*WHAT IS BEING ASKED*
Quote the listing below word for word, stopping after the line that contains "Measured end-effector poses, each".
▼
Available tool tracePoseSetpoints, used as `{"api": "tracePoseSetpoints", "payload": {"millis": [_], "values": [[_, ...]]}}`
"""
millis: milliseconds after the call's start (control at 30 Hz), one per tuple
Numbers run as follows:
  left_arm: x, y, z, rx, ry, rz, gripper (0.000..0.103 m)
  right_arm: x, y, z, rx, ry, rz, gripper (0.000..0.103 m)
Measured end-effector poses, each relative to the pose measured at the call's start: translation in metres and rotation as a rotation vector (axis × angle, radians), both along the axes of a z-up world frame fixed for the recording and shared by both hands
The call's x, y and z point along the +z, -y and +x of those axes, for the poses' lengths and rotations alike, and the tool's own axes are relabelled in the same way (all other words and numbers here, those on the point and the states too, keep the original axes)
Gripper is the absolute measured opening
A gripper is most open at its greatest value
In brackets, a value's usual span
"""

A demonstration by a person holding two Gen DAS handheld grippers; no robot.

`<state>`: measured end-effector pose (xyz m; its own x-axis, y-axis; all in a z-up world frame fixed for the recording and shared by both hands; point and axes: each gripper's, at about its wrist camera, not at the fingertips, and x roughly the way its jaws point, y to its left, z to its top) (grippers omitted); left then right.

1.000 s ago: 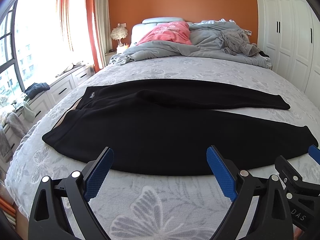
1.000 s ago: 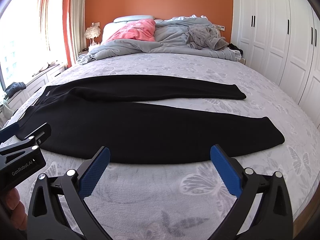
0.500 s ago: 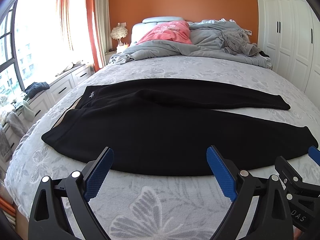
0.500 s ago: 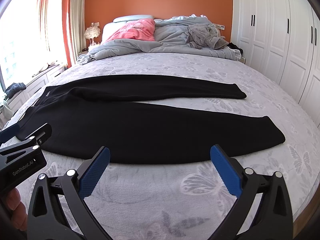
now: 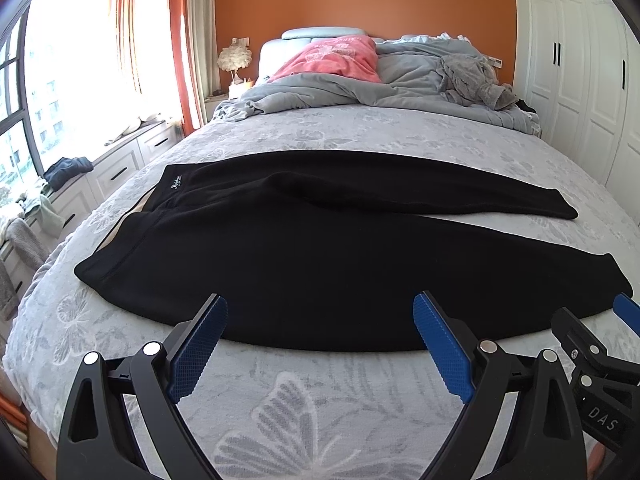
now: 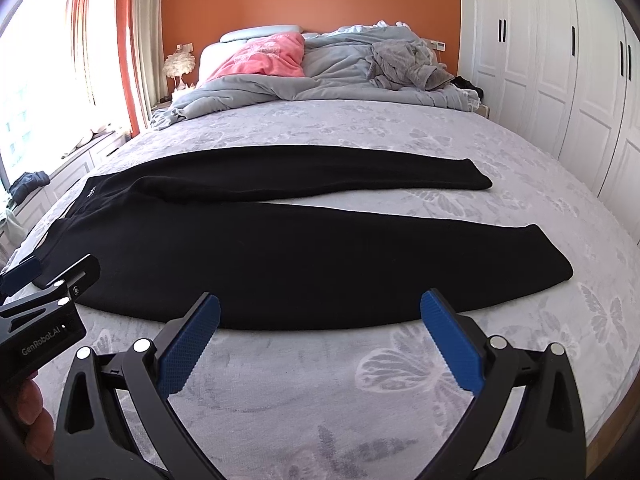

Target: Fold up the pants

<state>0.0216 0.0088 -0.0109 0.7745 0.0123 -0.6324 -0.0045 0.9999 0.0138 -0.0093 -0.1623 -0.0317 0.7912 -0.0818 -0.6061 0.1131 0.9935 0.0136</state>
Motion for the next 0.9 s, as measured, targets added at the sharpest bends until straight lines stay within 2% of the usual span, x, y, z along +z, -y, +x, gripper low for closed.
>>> {"api": "tracePoseSetpoints", "payload": {"millis": [67,167,300,400,467,533,667,800,900], "values": [[-0.004,-0.001,0.004,-0.009,-0.014,0.009,0.092,-0.002,0.006,0.004,-0.011,-0.020,0.010,0.098],[-0.010,0.003,0.011,-0.009,-0.029,0.063,0.092,-0.006,0.015,0.011,-0.019,-0.049,0.036,0.098],[0.002,-0.001,0.024,-0.025,-0.009,0.086,0.092,0.011,0.026,0.028,0.011,-0.062,-0.007,0.098],[0.022,-0.021,0.055,-0.071,-0.045,0.041,0.092,0.031,0.048,0.052,0.051,-0.047,0.018,0.098],[0.037,-0.048,0.088,-0.057,-0.070,-0.015,0.092,0.038,0.071,0.078,0.056,-0.058,0.040,0.098],[0.048,-0.079,0.123,-0.018,-0.082,-0.055,0.092,0.041,0.100,0.109,0.035,-0.079,0.057,0.098],[0.051,-0.157,0.206,0.144,-0.128,-0.073,0.092,0.038,0.166,0.173,-0.056,-0.104,0.033,0.098],[0.028,-0.235,0.285,0.320,-0.221,-0.071,0.092,0.022,0.235,0.231,-0.151,-0.141,0.053,0.098],[-0.007,-0.287,0.332,0.418,-0.311,-0.097,0.092,0.004,0.286,0.273,-0.212,-0.177,0.126,0.098]]}}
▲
*EXERCISE RESULT*
Available tool tracePoseSetpoints, used as `{"api": "tracePoseSetpoints", "payload": {"millis": [_], "values": [[_, ...]]}}`
"""
millis: milliseconds after the call's start (control at 30 Hz), one per tuple
Numbers run as follows:
  left_arm: x, y, z, rx, ry, rz, gripper (0.000..0.103 m)
  right_arm: x, y, z, rx, ry, rz, gripper (0.000..0.103 m)
Measured end-effector poses, each relative to the pose measured at the call's start: translation in metres and rotation as a rotation vector (axis × angle, radians), both along the axes of a z-up world frame fixed for the recording and shared by both hands

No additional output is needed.